▸ Problem requirements
Write the data out again exactly, with no pictures.

▸ Records from a data source
^^^^^^^^
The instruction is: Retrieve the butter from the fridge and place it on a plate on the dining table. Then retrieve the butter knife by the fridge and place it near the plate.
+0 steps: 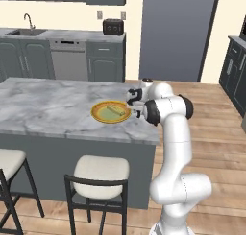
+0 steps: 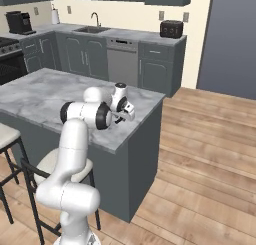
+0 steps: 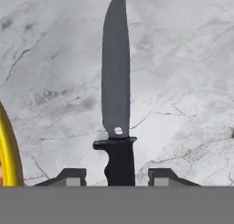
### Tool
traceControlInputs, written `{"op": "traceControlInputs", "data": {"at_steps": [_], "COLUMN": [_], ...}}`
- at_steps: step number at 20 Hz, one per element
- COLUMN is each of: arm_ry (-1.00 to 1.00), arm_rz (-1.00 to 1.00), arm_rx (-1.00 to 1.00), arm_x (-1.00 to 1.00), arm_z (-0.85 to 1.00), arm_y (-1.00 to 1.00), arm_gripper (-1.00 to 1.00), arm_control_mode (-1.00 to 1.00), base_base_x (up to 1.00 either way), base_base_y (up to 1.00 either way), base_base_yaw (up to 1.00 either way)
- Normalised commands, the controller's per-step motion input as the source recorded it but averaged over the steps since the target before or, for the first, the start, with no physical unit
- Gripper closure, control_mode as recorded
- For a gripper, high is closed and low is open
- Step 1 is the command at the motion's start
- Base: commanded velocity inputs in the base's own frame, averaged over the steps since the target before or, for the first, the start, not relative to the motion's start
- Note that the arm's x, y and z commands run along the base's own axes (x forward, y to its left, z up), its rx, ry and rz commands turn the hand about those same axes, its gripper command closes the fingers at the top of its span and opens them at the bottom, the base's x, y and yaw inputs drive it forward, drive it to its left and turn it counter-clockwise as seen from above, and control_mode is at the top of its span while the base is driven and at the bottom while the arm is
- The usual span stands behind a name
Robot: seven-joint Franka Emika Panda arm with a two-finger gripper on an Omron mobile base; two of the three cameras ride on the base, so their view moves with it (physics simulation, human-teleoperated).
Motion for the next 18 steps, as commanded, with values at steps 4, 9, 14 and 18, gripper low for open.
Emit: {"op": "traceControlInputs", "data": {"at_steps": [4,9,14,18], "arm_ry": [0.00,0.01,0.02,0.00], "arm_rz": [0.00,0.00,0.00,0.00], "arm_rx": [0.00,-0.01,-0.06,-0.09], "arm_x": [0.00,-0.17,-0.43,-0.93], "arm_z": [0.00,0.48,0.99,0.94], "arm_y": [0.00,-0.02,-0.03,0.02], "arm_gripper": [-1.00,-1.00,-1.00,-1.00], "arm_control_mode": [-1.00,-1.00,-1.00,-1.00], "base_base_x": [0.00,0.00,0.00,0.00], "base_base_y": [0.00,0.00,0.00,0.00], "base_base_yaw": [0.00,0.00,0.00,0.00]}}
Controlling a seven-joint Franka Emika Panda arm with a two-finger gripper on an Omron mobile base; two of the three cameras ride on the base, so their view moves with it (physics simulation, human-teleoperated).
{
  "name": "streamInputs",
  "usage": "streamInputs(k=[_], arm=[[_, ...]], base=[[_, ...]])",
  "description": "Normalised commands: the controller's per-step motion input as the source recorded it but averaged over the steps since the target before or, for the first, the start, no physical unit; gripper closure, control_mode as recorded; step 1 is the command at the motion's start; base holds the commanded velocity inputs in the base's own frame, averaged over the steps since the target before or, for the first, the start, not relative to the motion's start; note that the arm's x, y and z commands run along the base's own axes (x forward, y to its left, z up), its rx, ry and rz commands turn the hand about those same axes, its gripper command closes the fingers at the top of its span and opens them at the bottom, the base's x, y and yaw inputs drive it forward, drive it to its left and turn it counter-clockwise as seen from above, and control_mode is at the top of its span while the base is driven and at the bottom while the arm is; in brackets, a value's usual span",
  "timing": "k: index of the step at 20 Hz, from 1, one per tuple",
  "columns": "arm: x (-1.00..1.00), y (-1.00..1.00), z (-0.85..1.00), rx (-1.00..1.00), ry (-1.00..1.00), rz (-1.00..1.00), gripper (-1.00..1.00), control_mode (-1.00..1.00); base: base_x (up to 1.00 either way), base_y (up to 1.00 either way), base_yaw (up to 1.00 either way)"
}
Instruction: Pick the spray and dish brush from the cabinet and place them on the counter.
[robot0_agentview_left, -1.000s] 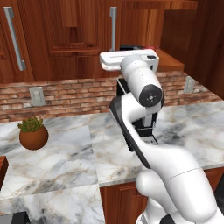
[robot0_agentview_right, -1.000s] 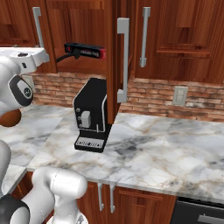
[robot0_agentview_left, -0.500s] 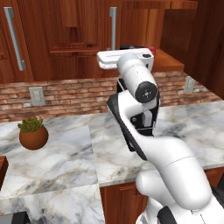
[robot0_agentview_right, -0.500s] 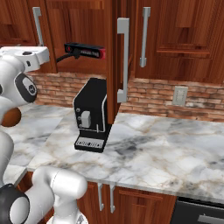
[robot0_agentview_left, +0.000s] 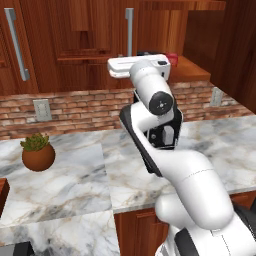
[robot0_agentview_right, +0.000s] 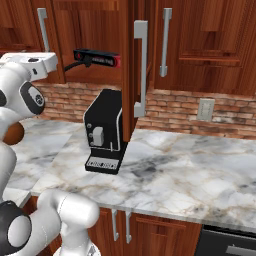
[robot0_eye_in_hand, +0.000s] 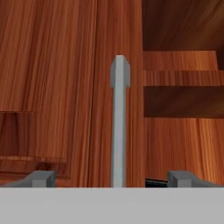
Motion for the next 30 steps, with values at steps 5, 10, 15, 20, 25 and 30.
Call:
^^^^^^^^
▸ Final answer
The instruction is: Retrieve the butter from the fridge and place it on a plate on the dining table. Then retrieve the butter knife by the fridge and place it near the plate.
+0 steps: 
+0 steps: 
+0 steps: 
### Tool
traceControlInputs, written `{"op": "traceControlInputs", "data": {"at_steps": [_], "COLUMN": [_], ...}}`
- at_steps: step number at 20 Hz, one per element
- COLUMN is each of: arm_ry (-1.00 to 1.00), arm_rz (-1.00 to 1.00), arm_rx (-1.00 to 1.00), arm_x (-1.00 to 1.00), arm_z (-0.85 to 1.00), arm_y (-1.00 to 1.00), arm_gripper (-1.00 to 1.00), arm_control_mode (-1.00 to 1.00), base_base_x (up to 1.00 either way), base_base_y (up to 1.00 either way), base_base_yaw (up to 1.00 either way)
- Normalised commands, the controller's per-step motion input as the source recorded it but averaged over the steps since the target before or, for the first, the start, with no physical unit
- Gripper closure, control_mode as recorded
- For a gripper, high is closed and low is open
- Step 1 is the command at the motion's start
- Base: commanded velocity inputs in the base's own frame, averaged over the steps since the target before or, for the first, the start, not relative to the motion's start
- Note that the arm's x, y and z commands run along the base's own axes (x forward, y to its left, z up), its rx, ry and rz commands turn the hand about those same axes, its gripper command closes the fingers at the top of its span and opens them at the bottom, the base's x, y and yaw inputs drive it forward, drive it to its left and turn it counter-clockwise as seen from above, and control_mode is at the top of its span while the base is driven and at the bottom while the arm is
- The usual span stands behind a name
Robot: seven-joint Franka Emika Panda arm with a two-finger gripper on an Omron mobile base; two of the three cameras ride on the base, so their view moves with it (physics simulation, human-teleoperated).
Motion for the next 18 steps, as commanded, with values at steps 4, 9, 14 and 18, gripper low for open.
Emit: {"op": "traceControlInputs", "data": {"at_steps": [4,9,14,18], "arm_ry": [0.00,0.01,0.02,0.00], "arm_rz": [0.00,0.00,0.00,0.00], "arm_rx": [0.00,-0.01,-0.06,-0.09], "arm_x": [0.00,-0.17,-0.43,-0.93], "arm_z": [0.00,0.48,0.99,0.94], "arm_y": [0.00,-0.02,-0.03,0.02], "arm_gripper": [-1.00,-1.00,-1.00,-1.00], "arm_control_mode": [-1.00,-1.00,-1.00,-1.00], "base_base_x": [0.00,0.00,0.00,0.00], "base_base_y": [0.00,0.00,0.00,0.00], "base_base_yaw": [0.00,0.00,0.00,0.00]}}
Controlling a seven-joint Franka Emika Panda arm with a two-finger gripper on an Omron mobile base; two of the three cameras ride on the base, so their view moves with it (physics simulation, human-teleoperated).
{
  "name": "streamInputs",
  "usage": "streamInputs(k=[_], arm=[[_, ...]], base=[[_, ...]])",
  "description": "Normalised commands: the controller's per-step motion input as the source recorded it but averaged over the steps since the target before or, for the first, the start, no physical unit; gripper closure, control_mode as recorded; step 1 is the command at the motion's start; base holds the commanded velocity inputs in the base's own frame, averaged over the steps since the target before or, for the first, the start, not relative to the motion's start; note that the arm's x, y and z commands run along the base's own axes (x forward, y to its left, z up), its rx, ry and rz commands turn the hand about those same axes, its gripper command closes the fingers at the top of its span and opens them at the bottom, the base's x, y and yaw inputs drive it forward, drive it to its left and turn it counter-clockwise as seen from above, and control_mode is at the top of its span while the base is driven and at the bottom while the arm is; in brackets, a value's usual span",
  "timing": "k: index of the step at 20 Hz, from 1, one per tuple",
  "columns": "arm: x (-1.00..1.00), y (-1.00..1.00), z (-0.85..1.00), rx (-1.00..1.00), ry (-1.00..1.00), rz (-1.00..1.00), gripper (-1.00..1.00), control_mode (-1.00..1.00); base: base_x (up to 1.00 either way), base_y (up to 1.00 either way), base_yaw (up to 1.00 either way)"
}
Instruction: Pick the spray and dish brush from the cabinet and place them on the counter.
[robot0_agentview_left, -1.000s] 
[robot0_agentview_right, -1.000s] 
[robot0_agentview_left, -0.500s] 
[robot0_agentview_right, -0.500s] 
[robot0_agentview_left, +0.000s] 
[robot0_agentview_right, +0.000s] 
[robot0_eye_in_hand, +0.000s] 
Motion for the next 30 steps, with values at steps 5, 10, 15, 20, 25 and 30.
Call:

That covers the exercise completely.